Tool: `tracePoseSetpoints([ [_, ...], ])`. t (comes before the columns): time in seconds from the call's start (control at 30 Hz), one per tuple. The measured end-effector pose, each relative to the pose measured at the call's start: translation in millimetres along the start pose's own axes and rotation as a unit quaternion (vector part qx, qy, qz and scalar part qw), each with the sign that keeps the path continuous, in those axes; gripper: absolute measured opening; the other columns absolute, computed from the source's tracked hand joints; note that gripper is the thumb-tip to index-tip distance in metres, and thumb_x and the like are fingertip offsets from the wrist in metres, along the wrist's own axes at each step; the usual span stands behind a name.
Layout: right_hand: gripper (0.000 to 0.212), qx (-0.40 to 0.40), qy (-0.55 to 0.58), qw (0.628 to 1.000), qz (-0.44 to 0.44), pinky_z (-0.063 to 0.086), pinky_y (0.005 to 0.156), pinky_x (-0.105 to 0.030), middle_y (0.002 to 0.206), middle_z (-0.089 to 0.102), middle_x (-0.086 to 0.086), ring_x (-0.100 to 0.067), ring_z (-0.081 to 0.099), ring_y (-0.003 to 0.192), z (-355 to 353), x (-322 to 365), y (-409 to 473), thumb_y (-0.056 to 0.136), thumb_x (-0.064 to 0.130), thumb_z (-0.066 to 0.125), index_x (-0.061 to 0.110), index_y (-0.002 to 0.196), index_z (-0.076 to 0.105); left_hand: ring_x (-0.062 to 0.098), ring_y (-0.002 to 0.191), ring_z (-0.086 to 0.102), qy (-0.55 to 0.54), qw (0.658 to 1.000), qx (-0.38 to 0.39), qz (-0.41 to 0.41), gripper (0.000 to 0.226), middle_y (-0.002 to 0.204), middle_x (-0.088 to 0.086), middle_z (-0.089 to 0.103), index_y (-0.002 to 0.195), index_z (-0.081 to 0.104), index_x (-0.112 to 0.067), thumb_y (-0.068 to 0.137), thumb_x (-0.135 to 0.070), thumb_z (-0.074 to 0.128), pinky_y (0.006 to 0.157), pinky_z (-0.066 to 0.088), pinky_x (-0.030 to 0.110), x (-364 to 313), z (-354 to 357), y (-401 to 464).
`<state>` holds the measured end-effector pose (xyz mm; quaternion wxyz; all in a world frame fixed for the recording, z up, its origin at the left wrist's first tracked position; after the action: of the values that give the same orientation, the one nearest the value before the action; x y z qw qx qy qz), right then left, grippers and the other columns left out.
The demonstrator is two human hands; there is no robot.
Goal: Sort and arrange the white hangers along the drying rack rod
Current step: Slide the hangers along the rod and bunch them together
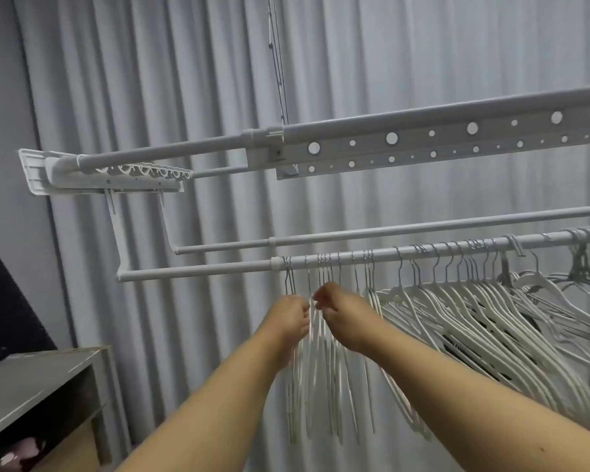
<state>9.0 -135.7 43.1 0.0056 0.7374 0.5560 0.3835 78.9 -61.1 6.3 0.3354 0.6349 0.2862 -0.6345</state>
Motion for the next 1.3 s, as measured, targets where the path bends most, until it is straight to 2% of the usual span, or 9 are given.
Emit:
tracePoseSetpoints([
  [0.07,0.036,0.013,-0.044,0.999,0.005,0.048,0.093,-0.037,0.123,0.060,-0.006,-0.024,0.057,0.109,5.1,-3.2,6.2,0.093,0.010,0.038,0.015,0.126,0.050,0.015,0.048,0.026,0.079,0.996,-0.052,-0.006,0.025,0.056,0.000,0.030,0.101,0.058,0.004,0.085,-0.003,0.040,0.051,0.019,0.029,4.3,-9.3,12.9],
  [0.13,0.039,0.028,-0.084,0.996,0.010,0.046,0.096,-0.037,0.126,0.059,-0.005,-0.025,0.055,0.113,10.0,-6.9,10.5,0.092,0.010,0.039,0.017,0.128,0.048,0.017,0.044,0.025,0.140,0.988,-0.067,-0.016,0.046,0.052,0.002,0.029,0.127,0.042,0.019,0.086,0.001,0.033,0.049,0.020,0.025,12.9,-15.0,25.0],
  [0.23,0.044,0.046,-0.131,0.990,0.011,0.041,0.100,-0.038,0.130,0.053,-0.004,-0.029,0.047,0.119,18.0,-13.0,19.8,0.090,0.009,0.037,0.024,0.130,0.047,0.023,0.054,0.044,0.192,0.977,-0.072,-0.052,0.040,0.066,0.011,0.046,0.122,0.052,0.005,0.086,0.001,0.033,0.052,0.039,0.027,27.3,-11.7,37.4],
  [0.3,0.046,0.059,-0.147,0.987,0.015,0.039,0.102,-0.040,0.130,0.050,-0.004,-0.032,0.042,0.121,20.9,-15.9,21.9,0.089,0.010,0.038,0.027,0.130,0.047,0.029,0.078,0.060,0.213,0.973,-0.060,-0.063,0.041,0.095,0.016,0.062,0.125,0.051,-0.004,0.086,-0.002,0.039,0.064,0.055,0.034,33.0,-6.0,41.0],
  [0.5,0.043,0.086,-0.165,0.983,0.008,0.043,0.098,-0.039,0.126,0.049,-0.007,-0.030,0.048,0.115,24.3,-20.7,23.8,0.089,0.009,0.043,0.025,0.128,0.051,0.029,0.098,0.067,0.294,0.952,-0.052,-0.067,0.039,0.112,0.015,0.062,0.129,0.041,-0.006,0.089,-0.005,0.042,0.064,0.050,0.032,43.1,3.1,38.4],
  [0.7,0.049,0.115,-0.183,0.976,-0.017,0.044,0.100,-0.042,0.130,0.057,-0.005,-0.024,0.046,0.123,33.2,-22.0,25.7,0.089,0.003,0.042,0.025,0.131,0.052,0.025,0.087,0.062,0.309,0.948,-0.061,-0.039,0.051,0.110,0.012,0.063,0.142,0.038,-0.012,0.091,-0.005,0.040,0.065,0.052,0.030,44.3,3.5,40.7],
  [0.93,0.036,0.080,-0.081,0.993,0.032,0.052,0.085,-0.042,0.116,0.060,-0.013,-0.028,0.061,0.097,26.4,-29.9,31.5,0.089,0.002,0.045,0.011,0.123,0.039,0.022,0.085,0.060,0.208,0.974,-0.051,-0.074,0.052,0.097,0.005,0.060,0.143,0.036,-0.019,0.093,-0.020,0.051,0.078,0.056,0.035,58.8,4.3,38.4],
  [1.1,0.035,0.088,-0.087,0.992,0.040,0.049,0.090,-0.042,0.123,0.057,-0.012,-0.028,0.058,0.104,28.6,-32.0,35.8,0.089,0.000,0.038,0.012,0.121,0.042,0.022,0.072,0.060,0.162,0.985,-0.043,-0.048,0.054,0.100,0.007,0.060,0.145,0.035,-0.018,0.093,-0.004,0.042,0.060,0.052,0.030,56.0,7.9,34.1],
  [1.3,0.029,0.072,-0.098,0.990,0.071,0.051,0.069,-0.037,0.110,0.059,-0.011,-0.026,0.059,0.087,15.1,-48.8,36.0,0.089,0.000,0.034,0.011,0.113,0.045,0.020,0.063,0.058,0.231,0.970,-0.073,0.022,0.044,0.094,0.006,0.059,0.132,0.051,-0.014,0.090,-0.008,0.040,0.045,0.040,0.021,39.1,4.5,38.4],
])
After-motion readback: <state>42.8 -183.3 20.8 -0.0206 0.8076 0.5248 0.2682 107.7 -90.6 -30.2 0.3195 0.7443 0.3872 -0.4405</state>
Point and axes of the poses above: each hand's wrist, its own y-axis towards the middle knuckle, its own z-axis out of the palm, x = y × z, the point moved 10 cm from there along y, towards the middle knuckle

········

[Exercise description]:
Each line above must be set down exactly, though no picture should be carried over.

[Answer space]:
Tool: `tracePoseSetpoints([ [_, ...], ])`. t (comes before the columns): time in seconds from the call's start (control at 30 Hz), one per tuple. The measured end-effector pose, each relative to the pose measured at the call's start: translation in millimetres along the start pose's own axes and rotation as a unit quaternion (vector part qx, qy, qz and scalar part qw), each with the sign that keeps the path continuous, in those axes; gripper: absolute measured opening; the other columns absolute, computed from the source's tracked hand joints; note that gripper is the thumb-tip to index-tip distance in metres, and thumb_x and the like are fingertip offsets from the wrist in metres, along the wrist's own axes at each step; the usual span stands behind a name.
Layout: right_hand: gripper (0.000 to 0.212), qx (-0.40 to 0.40), qy (-0.55 to 0.58), qw (0.628 to 1.000), qz (-0.44 to 0.44), pinky_z (-0.063 to 0.086), pinky_y (0.005 to 0.156), pinky_x (-0.105 to 0.030), middle_y (0.002 to 0.206), middle_z (-0.089 to 0.102), middle_x (-0.086 to 0.086), ring_x (-0.100 to 0.067), ring_z (-0.081 to 0.099), ring_y (-0.003 to 0.192), z (-355 to 353), x (-322 to 365), y (-409 to 473), thumb_y (-0.056 to 0.136), thumb_x (-0.064 to 0.130), thumb_z (-0.066 to 0.125), index_x (-0.061 to 0.110), index_y (-0.002 to 0.196), index_z (-0.076 to 0.105); left_hand: ring_x (-0.062 to 0.098), ring_y (-0.002 to 0.191), ring_z (-0.086 to 0.102), qy (-0.55 to 0.54), qw (0.658 to 1.000), qx (-0.38 to 0.39), qz (-0.41 to 0.41), gripper (0.000 to 0.226), middle_y (-0.002 to 0.204), middle_x (-0.088 to 0.086), middle_z (-0.089 to 0.103), index_y (-0.002 to 0.195), index_z (-0.081 to 0.104), index_x (-0.112 to 0.067), thumb_y (-0.068 to 0.137), thumb_x (-0.135 to 0.070), thumb_z (-0.074 to 0.128), pinky_y (0.006 to 0.157), pinky_z (-0.066 to 0.088), pinky_x (-0.030 to 0.110), x (-364 to 313), z (-354 to 357), y (-401 to 464).
`<state>` holds the measured end-effector pose (xyz mm; quaternion wxyz; all in a world frame fixed for the recording, z up, its origin at the left wrist's first tracked position; after the action: of the values that give the same orientation, the one nearest the value before the action; x y z qw qx qy qz), right then left, grippers and the other columns left out.
The demonstrator is two human hands; there is no robot.
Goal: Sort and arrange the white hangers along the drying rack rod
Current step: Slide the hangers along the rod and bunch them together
<state>9.0 -135.7 43.1 0.0056 0.7374 0.5560 0.3835 78.9 -61.1 6.3 0.3354 0.6349 0.2862 -0.6345</state>
Motion for the next 1.3 s, as measured, targets where the path bends most, until it is straight to 2% of the usual span, or 9 are given.
Emit:
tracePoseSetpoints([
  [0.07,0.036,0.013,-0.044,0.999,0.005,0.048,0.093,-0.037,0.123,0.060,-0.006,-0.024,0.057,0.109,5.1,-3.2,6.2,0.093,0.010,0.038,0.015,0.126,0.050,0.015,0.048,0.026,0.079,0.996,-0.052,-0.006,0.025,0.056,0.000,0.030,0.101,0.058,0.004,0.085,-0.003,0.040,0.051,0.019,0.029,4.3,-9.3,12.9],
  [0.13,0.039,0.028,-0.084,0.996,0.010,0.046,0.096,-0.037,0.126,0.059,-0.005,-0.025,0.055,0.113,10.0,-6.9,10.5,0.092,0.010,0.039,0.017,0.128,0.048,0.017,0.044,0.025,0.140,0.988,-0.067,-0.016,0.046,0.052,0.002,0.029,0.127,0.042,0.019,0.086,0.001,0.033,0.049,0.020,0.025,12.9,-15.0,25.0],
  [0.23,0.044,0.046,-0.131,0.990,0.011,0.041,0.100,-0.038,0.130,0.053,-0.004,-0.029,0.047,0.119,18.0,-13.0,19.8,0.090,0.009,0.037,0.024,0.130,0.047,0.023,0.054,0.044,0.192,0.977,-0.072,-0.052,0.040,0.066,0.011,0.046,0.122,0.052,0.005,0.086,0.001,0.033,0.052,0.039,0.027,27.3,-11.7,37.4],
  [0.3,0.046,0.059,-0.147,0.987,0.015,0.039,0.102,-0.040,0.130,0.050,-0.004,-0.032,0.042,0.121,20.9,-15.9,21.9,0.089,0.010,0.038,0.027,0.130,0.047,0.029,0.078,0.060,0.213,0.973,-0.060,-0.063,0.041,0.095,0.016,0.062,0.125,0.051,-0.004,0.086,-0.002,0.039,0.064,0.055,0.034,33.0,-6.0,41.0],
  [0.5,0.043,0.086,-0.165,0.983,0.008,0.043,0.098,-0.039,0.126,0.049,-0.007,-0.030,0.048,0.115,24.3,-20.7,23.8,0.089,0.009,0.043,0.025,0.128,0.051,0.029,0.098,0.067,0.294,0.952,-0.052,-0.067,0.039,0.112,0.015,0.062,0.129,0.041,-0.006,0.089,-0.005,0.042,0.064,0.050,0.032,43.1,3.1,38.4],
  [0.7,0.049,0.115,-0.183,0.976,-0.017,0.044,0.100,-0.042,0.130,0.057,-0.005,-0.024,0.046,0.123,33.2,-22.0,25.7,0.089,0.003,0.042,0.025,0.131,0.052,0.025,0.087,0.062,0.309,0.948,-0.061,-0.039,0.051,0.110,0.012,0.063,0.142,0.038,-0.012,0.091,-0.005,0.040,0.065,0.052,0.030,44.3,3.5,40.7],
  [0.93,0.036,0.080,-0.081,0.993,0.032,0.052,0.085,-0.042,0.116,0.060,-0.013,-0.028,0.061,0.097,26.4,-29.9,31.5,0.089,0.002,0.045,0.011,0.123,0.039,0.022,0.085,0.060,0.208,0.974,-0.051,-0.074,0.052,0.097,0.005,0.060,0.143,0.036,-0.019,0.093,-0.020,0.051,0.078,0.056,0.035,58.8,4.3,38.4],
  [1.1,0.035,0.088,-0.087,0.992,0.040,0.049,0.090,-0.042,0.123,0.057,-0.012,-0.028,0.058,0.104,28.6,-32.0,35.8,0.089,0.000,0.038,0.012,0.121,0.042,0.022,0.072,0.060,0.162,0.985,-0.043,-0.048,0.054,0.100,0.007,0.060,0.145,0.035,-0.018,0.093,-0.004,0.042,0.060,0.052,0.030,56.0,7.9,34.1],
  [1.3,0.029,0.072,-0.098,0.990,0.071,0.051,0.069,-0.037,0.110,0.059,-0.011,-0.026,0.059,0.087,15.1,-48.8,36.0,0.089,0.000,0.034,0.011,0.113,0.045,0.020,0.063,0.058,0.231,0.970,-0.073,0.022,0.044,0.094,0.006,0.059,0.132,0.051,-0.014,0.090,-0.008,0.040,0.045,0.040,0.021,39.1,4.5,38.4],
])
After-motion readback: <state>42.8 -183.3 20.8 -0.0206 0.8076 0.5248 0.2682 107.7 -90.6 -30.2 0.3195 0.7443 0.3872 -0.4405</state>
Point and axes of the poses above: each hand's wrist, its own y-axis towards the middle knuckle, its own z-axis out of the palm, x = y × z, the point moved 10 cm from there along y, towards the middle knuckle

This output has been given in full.